Richard Lederer, in Literary Trivia, wonders if you know your names? Sometimes the "title character" isn't named in the title. What are the actual names for these "title characters?"
The Hunchback of Notre Dame, by Victor Hugo.
A Man for All Seasons, by Robert Bolt.
The Pathfinder by James Fenimore Cooper.
The Three Musketeers by Alexandre Dumas. (Bonus question - what was the fourth musketeer's name?)
Here's the answer to last week's trivia question:
(Also from Richard Lederer's Literary Trivia)
What is the folly in Joseph Conrad's Almayer's Folly?

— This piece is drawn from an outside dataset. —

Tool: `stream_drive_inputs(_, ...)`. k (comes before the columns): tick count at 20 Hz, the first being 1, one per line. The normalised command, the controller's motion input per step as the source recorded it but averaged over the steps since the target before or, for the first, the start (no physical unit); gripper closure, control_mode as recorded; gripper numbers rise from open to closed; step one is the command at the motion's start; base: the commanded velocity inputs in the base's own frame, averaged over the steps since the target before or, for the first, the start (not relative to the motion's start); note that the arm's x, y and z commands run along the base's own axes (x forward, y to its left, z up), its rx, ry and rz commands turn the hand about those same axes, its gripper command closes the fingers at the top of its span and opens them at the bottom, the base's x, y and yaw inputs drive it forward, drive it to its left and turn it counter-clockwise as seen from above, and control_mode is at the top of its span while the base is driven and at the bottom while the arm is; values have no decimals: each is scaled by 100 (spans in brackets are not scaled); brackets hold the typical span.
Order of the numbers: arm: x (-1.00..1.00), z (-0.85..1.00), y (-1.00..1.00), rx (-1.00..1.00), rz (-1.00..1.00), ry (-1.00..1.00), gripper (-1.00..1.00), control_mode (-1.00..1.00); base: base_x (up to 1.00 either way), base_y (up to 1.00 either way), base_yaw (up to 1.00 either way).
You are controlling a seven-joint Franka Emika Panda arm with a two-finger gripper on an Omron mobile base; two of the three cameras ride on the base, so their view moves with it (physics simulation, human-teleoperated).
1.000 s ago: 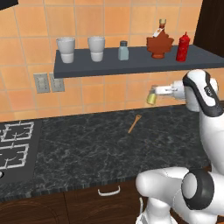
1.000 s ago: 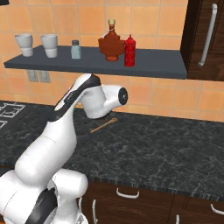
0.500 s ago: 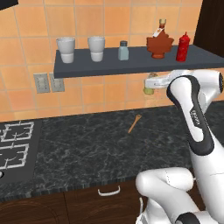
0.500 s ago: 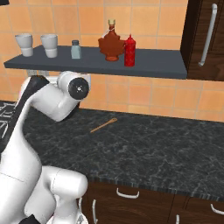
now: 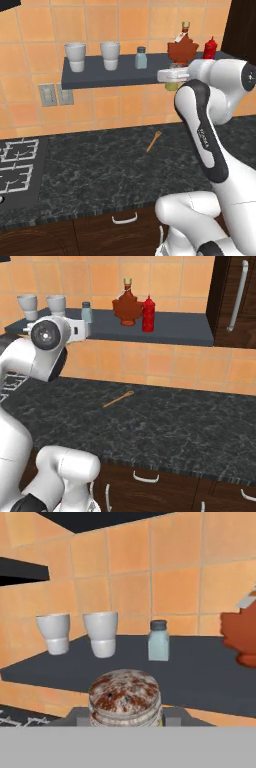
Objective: Put the shaker and condiment bottle from the counter next to their counterparts in the cabinet.
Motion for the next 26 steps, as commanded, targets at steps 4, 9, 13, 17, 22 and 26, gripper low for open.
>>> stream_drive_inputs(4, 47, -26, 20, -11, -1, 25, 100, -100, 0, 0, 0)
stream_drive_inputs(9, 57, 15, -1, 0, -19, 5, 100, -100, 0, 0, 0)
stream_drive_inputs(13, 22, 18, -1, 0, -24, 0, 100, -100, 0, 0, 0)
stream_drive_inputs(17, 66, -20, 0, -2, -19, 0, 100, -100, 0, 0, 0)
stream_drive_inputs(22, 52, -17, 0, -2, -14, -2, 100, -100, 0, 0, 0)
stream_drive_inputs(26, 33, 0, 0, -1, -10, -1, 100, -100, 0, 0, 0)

Here the folly is the house. In architecture, a folly is often used to indicate "An extravagant, frivolous or fanciful building, designed more for artistic expression than for practicality."
What does wuthering mean in Emily Bronte's Wuthering Heights?
Wuthering is the sound that wind makes in trees.
In Robert Browning's "The Pied Piper of Hamelin" and Gerard Manley Hopkins' "Pied Beauty", what does pied mean?
In this context, pied means "multicolored" or "blotched". It can indicate "motley", like the brightly colored clothing jesters wear, or similar to calico.
In Arthur Conan Doyle's "The Five Orange Pips," what are pips?
Pip can mean a lot of different things, but in this context, it means Seeds.